蜜や花粉にも毒が含まれているわけですが、このトリカブトの蜜をミツバチが採蜜するんです。
ミツバチは神経構造が人間とは異なるため、トリカブトの蜜を集めても全然平気。
猛毒無問題のミツバチさんがせっせとトリカブトから蜜を集めることによって、人間様に猛毒のトリカブト入りはちみつが提供されてしまうわけです。
こんな危険なことが起きないよう、養蜂家はトリカブトの開花時期を避け、春から夏にかけてミツバチに採蜜させるようにしているそうです。
小山内さんがお菓子づくりに使ったはちみつは、小山内さんのお父様が趣味で始めた養蜂で収穫されたものでした。
天然はちみつや個人で生産しているはちみつには、しばしばこういったリスクがあるということです。
トリカブトのほかに、一部のツバキ、レンゲツツジ、アセビ、チョウセンアサガオ、シャクナゲなども危険。
ソバの花の蜜によってアレルギーが引き起こされる可能性もあります。
気になる方は、百花蜜を避けることでリスク軽減になるでしょう。
まとめ
山菜採りでも、トリカブトに注意が必要です。
三宅の経験どおり、ニリンソウ、他にもモミジガサと間違えて食べてしまい、中毒を起こす事故が多く発生しています。
このように、意外なルートでトリカブトはじめとする自然界の猛毒があなたの食卓にやってくる可能性があるのです。

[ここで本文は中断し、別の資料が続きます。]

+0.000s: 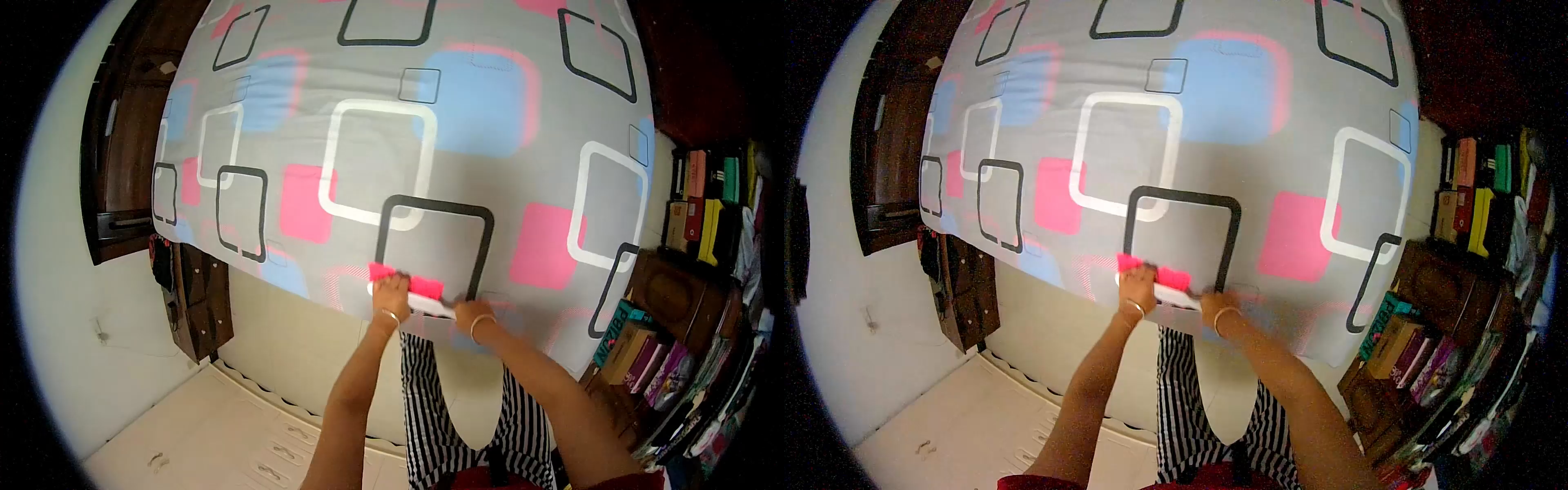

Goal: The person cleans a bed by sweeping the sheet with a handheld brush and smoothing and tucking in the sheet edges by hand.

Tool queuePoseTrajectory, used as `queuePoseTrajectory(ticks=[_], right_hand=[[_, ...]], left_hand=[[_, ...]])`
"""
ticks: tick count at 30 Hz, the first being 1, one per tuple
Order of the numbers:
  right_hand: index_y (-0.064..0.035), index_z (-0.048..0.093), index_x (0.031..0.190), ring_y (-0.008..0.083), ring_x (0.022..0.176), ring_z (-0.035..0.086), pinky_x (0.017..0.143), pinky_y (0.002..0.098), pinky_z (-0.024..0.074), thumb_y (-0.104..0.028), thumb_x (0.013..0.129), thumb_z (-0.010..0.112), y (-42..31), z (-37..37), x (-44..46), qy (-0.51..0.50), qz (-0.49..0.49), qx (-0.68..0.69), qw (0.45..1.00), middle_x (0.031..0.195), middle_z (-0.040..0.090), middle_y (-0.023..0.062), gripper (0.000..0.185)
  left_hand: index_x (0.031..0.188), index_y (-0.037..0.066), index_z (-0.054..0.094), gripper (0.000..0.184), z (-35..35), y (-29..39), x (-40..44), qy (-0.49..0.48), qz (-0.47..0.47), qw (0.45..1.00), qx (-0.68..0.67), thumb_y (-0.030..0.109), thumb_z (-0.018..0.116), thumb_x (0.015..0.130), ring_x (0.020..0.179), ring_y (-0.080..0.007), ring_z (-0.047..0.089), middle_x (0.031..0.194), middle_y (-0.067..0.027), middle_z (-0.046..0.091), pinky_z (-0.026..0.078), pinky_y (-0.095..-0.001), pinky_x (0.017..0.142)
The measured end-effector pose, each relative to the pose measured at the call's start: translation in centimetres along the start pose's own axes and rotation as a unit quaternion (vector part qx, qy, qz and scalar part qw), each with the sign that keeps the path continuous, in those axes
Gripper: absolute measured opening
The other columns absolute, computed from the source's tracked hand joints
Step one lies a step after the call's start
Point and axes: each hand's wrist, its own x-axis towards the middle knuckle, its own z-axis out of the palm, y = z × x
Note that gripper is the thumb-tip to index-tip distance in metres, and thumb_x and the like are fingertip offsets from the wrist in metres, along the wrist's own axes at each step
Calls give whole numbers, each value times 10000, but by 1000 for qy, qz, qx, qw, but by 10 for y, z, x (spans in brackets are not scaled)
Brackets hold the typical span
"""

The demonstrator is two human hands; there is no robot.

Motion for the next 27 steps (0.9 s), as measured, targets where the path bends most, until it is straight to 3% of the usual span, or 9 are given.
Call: queuePoseTrajectory(ticks=[1, 3, 5, 7, 9, 14, 19, 23, 27], right_hand=[[-3, 618, 968, 313, 874, 622, 743, 429, 498, -94, 803, 500, -4, 32, 3, -11, -7, -13, 1000, 901, 634, 200, 222], [19, 612, 951, 310, 853, 624, 729, 440, 499, -112, 807, 508, -26, 54, -18, -60, -38, 3, 997, 896, 635, 195, 221], [2, 597, 988, 317, 845, 622, 733, 450, 496, -134, 801, 528, -52, 71, -29, -152, -5, -27, 988, 901, 636, 186, 242], [-11, 595, 997, 318, 835, 623, 731, 452, 496, -160, 797, 538, -67, 114, -36, -132, -9, -38, 990, 903, 635, 185, 255], [-24, 593, 1006, 320, 824, 624, 729, 455, 496, -185, 794, 548, -94, 105, -37, -102, -17, -41, 994, 904, 635, 184, 270], [-75, 591, 994, 335, 792, 623, 720, 435, 494, -319, 768, 575, -130, 60, -46, 40, -72, 73, 994, 869, 636, 173, 333], [-81, 585, 982, 333, 773, 617, 690, 437, 489, -361, 759, 582, -113, -47, -7, 185, -89, 86, 975, 836, 636, 158, 358], [-94, 558, 1022, 337, 822, 605, 726, 445, 476, -353, 799, 559, -81, -142, 37, 363, -112, 94, 920, 868, 632, 155, 342], [-112, 554, 978, 330, 824, 605, 723, 439, 479, -338, 808, 556, -55, -231, 76, 377, -19, 103, 920, 853, 629, 139, 283]], left_hand=[[951, 101, 555, 322, -1, -4, -21, -93, -36, 995, 32, 82, 572, 630, 897, -251, 530, 923, -77, 550, 351, -382, 823], [933, 101, 558, 296, 25, -27, -65, -71, 2, 997, 32, 96, 581, 638, 897, -255, 534, 924, -90, 549, 364, -388, 802], [977, 91, 559, 322, 6, -36, -91, -178, -16, 984, 1, 109, 594, 658, 938, -266, 534, 978, -98, 559, 367, -384, 829], [1018, 102, 580, 316, 16, -56, -119, -213, 17, 975, 59, 114, 537, 705, 1075, -270, 502, 1105, -123, 554, 350, -452, 889], [1008, 106, 587, 314, -10, -73, -129, -289, -12, 957, 18, 124, 551, 697, 1068, -273, 502, 1100, -124, 555, 335, -447, 905], [1007, 108, 587, 325, -93, -105, -80, -174, 66, 981, 55, 121, 554, 685, 1054, -282, 502, 1096, -120, 558, 322, -427, 913], [1001, 108, 607, 303, -150, -111, 56, -71, 161, 975, 132, 104, 533, 707, 1037, -272, 506, 1068, -90, 575, 338, -426, 891], [1033, 111, 598, 291, -178, -111, 186, 103, 268, 947, 143, 118, 499, 759, 1018, -233, 514, 1066, -61, 573, 322, -437, 938], [1044, 118, 575, 301, -202, -87, 305, 135, 283, 927, 207, 110, 526, 747, 1028, -227, 515, 1080, -65, 559, 310, -431, 970]])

しかも、自然の営みのなかで当たり前のように紛れ込んでくるから気づきにくい・・・
だから、推理小説のトリックにぴったりなんですよね。
ところで。
シャーロック・ホームズの作者であるコナン・ドイルも養蜂家でしたが、まさか・・・
いや、これ以上考えるのはやめておきましょう。
サバイバルポイント
毒物による保険金殺人も気分がいいものではありませんが、
犬が毒殺されるニュースはもう見たくないですね。
飼い主のみなさん、愛犬の拾い食いにご注意を。